> **Work instructions**
Among the records that follow, find the line with "Consider the camera" and the line with "Please provide the mask of the <item>black right gripper right". Set down those lines and all lines between them exactly, without adding anything.
○ ○ ○ ○ ○ ○ ○
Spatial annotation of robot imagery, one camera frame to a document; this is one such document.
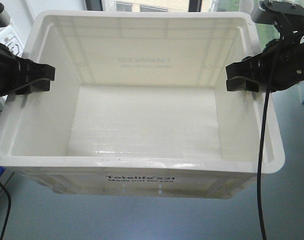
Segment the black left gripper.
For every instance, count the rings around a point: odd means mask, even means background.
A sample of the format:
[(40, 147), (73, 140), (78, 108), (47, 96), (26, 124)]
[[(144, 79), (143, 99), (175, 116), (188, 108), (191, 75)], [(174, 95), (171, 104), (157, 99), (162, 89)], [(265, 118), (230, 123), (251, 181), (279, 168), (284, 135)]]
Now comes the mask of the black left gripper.
[[(21, 71), (26, 82), (37, 82), (24, 87), (19, 76)], [(50, 81), (54, 81), (54, 67), (18, 57), (0, 43), (0, 97), (13, 92), (16, 95), (48, 92)]]

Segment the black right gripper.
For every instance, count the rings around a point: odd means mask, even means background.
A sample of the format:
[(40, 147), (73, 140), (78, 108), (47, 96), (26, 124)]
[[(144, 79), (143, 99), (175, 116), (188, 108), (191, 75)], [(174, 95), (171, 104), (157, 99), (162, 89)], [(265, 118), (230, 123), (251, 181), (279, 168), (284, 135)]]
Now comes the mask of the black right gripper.
[(283, 91), (304, 81), (304, 35), (277, 52), (276, 46), (266, 48), (260, 56), (246, 57), (240, 62), (226, 66), (226, 88), (229, 92), (258, 92), (259, 85), (246, 79), (258, 80), (259, 65), (263, 68), (265, 82), (269, 81), (271, 70), (271, 91)]

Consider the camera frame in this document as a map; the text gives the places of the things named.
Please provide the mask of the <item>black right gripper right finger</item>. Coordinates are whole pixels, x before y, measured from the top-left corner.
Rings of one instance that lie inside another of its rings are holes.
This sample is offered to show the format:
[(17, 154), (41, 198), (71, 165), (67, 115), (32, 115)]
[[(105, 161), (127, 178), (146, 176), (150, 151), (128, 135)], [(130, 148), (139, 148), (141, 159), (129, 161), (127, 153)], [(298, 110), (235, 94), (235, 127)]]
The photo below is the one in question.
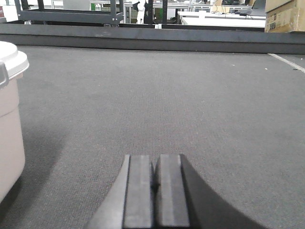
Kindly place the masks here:
[(262, 229), (218, 195), (185, 155), (160, 155), (155, 215), (159, 229)]

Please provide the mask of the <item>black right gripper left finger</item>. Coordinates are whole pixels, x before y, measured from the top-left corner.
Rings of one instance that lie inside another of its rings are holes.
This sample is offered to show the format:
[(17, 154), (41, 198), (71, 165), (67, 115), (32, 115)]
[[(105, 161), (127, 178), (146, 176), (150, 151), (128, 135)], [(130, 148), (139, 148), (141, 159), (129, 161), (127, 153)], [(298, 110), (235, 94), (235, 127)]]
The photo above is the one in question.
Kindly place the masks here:
[(152, 229), (153, 167), (147, 155), (126, 155), (119, 174), (86, 229)]

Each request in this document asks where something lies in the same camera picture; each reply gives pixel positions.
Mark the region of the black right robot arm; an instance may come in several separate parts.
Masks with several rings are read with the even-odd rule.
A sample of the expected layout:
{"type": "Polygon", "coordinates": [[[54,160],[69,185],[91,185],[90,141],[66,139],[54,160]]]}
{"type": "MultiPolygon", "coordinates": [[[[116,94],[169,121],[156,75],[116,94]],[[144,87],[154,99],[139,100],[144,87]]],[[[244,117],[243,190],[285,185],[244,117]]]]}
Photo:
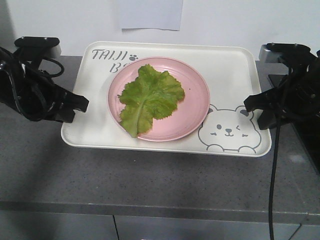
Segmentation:
{"type": "Polygon", "coordinates": [[[266,63],[281,63],[288,73],[280,77],[277,86],[244,100],[247,112],[261,110],[257,120],[261,130],[277,124],[302,122],[320,113],[320,56],[299,44],[265,44],[260,59],[266,63]]]}

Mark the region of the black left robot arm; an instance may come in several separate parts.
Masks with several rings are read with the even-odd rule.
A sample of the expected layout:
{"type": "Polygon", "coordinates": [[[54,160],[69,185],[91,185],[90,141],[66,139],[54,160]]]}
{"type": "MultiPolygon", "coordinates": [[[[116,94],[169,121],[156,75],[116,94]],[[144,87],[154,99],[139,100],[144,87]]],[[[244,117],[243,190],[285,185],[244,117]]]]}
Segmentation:
{"type": "Polygon", "coordinates": [[[76,111],[87,111],[89,100],[53,81],[64,73],[60,62],[46,56],[41,60],[58,65],[60,71],[50,74],[5,48],[0,49],[0,102],[32,122],[72,123],[76,111]]]}

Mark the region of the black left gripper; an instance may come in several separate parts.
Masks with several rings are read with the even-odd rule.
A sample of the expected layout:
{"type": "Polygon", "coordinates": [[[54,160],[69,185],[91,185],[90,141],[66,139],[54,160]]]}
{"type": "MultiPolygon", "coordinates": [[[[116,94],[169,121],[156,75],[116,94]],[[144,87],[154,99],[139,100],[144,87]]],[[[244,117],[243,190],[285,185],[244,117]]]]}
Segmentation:
{"type": "Polygon", "coordinates": [[[73,110],[85,113],[89,100],[55,84],[52,78],[62,75],[64,67],[56,60],[50,61],[60,67],[60,72],[50,74],[27,61],[7,61],[7,106],[33,122],[72,123],[73,110]]]}

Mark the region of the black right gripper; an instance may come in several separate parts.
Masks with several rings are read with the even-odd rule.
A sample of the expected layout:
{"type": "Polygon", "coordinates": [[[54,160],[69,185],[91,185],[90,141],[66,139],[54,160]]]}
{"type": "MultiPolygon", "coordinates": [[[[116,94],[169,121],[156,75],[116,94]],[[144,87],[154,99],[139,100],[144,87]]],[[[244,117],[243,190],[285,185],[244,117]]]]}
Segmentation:
{"type": "Polygon", "coordinates": [[[320,58],[283,59],[288,67],[279,85],[244,100],[247,112],[263,110],[257,120],[260,130],[274,129],[282,123],[302,122],[320,115],[320,58]]]}

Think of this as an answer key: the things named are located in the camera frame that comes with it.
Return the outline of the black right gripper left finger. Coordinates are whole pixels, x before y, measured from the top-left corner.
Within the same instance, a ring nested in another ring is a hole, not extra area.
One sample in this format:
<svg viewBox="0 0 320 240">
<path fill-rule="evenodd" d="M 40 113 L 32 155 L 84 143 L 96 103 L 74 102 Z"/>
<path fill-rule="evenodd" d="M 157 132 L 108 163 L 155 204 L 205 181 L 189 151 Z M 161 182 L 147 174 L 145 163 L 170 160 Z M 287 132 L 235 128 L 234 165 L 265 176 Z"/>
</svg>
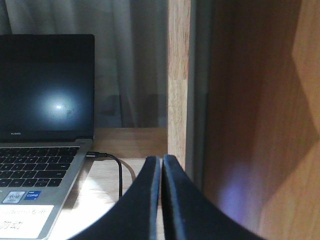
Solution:
<svg viewBox="0 0 320 240">
<path fill-rule="evenodd" d="M 126 193 L 72 240 L 156 240 L 160 159 L 148 156 Z"/>
</svg>

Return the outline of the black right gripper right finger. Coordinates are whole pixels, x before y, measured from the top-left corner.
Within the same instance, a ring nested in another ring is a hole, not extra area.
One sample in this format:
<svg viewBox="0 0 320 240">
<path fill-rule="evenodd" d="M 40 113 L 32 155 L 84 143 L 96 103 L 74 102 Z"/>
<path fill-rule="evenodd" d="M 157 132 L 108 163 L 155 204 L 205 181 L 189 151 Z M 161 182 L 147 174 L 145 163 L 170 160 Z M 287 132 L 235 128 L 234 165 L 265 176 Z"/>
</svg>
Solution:
<svg viewBox="0 0 320 240">
<path fill-rule="evenodd" d="M 174 155 L 162 161 L 162 217 L 167 240 L 259 240 L 215 207 Z"/>
</svg>

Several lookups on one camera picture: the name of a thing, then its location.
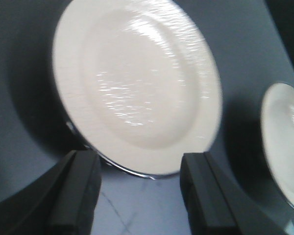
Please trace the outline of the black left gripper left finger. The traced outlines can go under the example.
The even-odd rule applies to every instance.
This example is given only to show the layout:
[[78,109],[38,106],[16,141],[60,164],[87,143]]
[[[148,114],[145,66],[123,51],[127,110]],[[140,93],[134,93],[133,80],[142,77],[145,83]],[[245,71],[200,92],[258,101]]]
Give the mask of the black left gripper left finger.
[[71,151],[0,202],[0,235],[89,235],[101,186],[99,155]]

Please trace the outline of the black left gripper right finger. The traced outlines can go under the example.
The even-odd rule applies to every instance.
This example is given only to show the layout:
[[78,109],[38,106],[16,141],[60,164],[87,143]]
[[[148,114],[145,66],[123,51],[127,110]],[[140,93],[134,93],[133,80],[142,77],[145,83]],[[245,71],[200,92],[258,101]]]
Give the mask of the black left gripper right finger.
[[284,235],[214,161],[209,152],[185,153],[180,189],[194,235]]

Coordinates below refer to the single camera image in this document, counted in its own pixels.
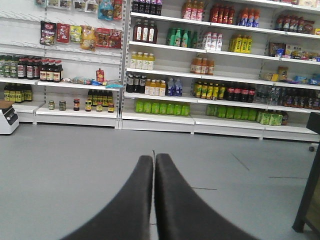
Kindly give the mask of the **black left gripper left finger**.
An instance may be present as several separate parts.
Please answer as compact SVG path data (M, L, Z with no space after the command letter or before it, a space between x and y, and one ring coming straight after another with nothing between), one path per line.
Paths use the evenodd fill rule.
M153 192L153 158L139 157L115 197L64 240L149 240Z

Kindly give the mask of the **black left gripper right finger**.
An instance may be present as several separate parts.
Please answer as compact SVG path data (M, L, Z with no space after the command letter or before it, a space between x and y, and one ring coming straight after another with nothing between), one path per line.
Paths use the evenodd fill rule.
M154 206L160 240L254 239L199 197L167 153L155 158Z

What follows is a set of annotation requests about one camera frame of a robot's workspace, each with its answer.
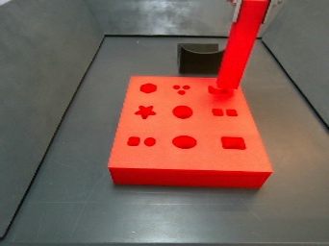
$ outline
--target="cutout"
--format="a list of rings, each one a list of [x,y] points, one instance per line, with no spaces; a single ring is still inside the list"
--hole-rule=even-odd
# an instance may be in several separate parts
[[[189,106],[177,106],[173,109],[173,114],[180,119],[186,119],[193,115],[193,109]]]
[[[189,135],[180,135],[173,139],[173,144],[181,149],[192,149],[197,145],[197,140]]]
[[[141,138],[137,136],[130,136],[129,137],[129,141],[128,141],[128,145],[129,146],[140,146],[141,143]]]
[[[227,110],[228,116],[239,116],[239,113],[236,110]]]
[[[146,140],[145,140],[145,144],[148,147],[152,147],[154,144],[156,144],[157,140],[156,138],[153,137],[149,137]]]
[[[148,83],[141,86],[141,92],[153,93],[157,91],[157,85]]]
[[[213,115],[215,115],[215,116],[224,116],[224,111],[223,111],[223,109],[213,109]]]
[[[213,95],[233,95],[233,89],[209,86],[209,93]]]
[[[224,149],[245,150],[247,144],[241,137],[224,136],[221,138],[221,144]]]
[[[136,114],[141,115],[144,119],[148,119],[150,115],[157,115],[156,111],[153,111],[153,106],[140,106],[140,110],[136,112]]]

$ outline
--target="shape sorter board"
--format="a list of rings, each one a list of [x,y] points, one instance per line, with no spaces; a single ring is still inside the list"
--hole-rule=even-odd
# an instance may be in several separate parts
[[[109,167],[118,185],[259,188],[273,173],[243,90],[132,78]]]

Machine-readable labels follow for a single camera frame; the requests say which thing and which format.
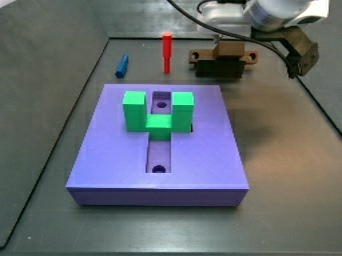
○ ○ ○ ○ ○ ○ ○
> **Output below**
Consider the camera frame in this document as a map; the text gives the places of the things named.
Please provide the mask of the <item>black right gripper right finger</item>. Coordinates are whole pixels, x before y, measured from the top-left corner.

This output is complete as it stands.